DAVID GARCÍA | BUEU
"A illa é nosa!" Con este grito recibieron ayer los vecinos de Ons a los encargados de ejecutar la sentencia judicial que obligaba al derribo de dos viviendas en la isla. Fue casi el último acto de resistencia antes de que las excavadoras entrasen a derribar los inmuebles, que los afectados ya habían vaciado y empezado a demoler con anterioridad. Finalmente fueron los propios medios de la Axencia de Protección da Legalidade Urbanística (APLU), que contrató a la empresa Tragsa, los que echaron abajo las casas y lo hicieron sin cobrar las temidas costas, que ascendían a casi 50.000 euros.

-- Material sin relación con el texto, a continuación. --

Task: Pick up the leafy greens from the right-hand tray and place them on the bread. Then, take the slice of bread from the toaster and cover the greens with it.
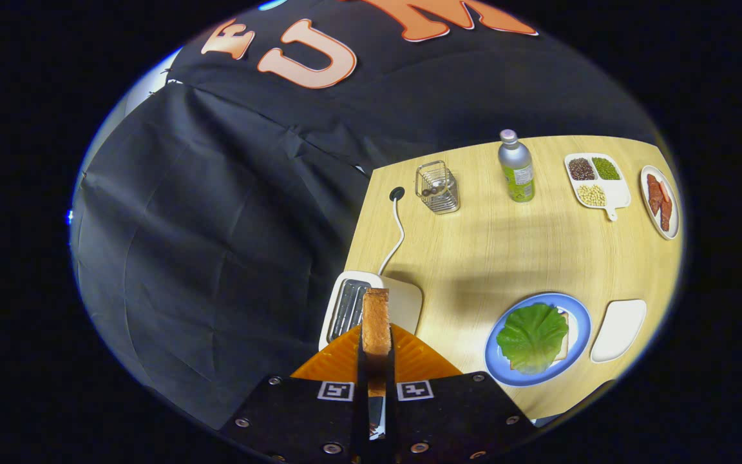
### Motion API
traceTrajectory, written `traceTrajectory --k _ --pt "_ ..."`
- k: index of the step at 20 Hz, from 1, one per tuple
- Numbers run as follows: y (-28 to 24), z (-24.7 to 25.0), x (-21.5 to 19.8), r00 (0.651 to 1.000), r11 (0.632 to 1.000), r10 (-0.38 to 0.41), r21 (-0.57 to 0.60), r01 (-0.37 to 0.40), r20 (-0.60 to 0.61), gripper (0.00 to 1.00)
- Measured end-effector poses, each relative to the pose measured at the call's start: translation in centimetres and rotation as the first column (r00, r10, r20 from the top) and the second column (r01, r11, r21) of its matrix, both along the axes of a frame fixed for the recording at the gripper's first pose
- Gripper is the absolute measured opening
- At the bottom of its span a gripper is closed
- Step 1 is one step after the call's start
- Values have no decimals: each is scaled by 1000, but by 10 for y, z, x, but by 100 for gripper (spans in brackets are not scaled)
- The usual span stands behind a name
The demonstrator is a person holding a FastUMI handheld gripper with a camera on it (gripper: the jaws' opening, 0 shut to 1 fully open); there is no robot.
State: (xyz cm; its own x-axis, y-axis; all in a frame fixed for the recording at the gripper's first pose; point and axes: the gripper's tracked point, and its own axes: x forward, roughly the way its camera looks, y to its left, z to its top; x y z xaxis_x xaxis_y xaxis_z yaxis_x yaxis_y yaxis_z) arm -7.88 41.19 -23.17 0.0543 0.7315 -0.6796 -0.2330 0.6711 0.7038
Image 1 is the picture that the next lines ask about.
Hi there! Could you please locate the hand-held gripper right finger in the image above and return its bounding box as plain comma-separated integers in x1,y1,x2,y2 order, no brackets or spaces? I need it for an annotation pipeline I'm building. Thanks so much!
377,322,539,464

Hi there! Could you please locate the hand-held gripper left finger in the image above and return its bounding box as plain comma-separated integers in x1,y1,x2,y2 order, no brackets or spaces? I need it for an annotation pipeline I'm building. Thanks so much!
220,324,372,464

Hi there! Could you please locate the green lettuce leaf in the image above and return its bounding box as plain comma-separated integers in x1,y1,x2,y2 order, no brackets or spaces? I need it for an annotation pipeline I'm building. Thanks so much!
496,303,569,375

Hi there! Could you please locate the toasted bread slice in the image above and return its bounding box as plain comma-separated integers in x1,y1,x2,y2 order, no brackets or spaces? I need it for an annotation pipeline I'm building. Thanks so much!
362,288,391,397

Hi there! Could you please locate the white toaster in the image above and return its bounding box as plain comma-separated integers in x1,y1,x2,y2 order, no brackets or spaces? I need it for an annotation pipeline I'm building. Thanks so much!
318,271,423,352

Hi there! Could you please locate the white bread slice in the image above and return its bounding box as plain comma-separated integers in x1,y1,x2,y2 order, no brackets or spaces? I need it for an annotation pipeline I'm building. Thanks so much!
555,309,572,362

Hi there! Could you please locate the blue round plate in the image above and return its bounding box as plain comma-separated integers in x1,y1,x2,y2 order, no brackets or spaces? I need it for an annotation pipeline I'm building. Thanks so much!
484,293,592,387

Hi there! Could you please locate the empty white rounded dish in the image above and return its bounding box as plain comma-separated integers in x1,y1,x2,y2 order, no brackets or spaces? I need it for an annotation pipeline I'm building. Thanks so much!
590,299,647,363

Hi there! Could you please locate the black backdrop cloth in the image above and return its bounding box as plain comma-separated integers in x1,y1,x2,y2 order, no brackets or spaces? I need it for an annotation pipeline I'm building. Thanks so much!
70,0,661,429

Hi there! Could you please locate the silver bottle green label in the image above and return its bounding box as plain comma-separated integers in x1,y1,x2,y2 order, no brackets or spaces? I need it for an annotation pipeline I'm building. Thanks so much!
498,130,535,203

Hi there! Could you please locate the white divided dish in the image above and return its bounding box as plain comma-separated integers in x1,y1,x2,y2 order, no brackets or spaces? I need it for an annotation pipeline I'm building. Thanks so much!
564,153,631,222

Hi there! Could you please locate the white oval plate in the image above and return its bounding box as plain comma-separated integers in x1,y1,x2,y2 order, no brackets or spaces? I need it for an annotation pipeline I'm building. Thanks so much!
640,165,681,241

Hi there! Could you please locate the white toaster cable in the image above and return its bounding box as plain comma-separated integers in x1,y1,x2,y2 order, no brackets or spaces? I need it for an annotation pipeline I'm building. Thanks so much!
379,197,406,276

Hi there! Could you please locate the metal wire basket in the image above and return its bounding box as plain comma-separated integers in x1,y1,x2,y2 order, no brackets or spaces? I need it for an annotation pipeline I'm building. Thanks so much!
415,160,461,214

A primera hora de la mañana, dos agentes de la Guardia Civil le comunicaron a los representantes vecinales la disposición de la agencia a realizar este trabajo después de comprobar que los propios dueños lo estaban haciendo por su cuenta. Sin embargo, éstos acogieron con recelo la oferta y antes de aceptarla exigieron garantías de que no se les pasaría la factura. Tras conseguirlo, antes del mediodía los operarios ya estaban vallando el entorno de la casa número 17, la primera hacia la que se dirigieron, y tanto en este caso como en el de la casa número 25, los trabajos se realizaron rápido y se completaron antes de las seis de la tarde.
"Teñen que explicarnos por que nós non podemos arranxar a s nosas casas e sen embargo eles (por Parques Nacionales) poden construir o que queiran. Queren facer o que fixeron en Cíes e botarnos da illa, pero non o van conseguir", gritaban los vecinos. A continuación todo el grupo se dirigió hacia la casa número 17, donde se vivieron los instantes de mayor tensión. "Isto é un abuso. Aquí é onde naceu o meu pai e nós somos isleños de pura cepa", afirmaban los afectados. En este caso, lo que se echó abajo fue una ampliación de unos 60 metros cuadrados y que estaba pegada a la casa matriz, un inmueble centenario. Explicaban entre lágrimas y con un sentimiento "entre rabia e impotencia" que esa obra se realizó para mejorar las condiciones de habitabilidad de la vivienda y sobre los restos de un antiguo "cortello". Una cuadra que en realidad en su momento fue la casa primigenia y para lo que aportaron distintas fotografías, que no fueron tenidas en cuenta. "Isto é unha inxustiza, e a culpa é do vixiante de Medio Ambiente, que denunciou a obra ata en 23 ocasións", se lamentaban. Una tercera casa, la del bar O Pirata, también será demolida en los próximos días, aunque será la propietaria la que asuma los trabajos. ESta mujer no dejaba de mostrar ayer su indignación: "É unha obra que fixen en 1983 por seguridade (cerró la terraza) e agora obrigan a que a volva deixar aberta".
"Empezan con unha e logo van vir a polas outras. Agora están dicindo que van vir a levantar acta de todas as casas da illa. O que queren é botarnos de aquí porque máis do 90% das vivendas están na mesma situación que as que están a tirar", decían los vecinos, según los cuales en la APLU hay más de una veintena de expedientes en vía administrativa y con futuro incierto. Sin embargo, desde la agencia dependiente de la Consellería de Medio Ambiente aseguraron ayer que "en este momento sólo hay dos expedientes en vía administrativa" en la isla pontevedresa.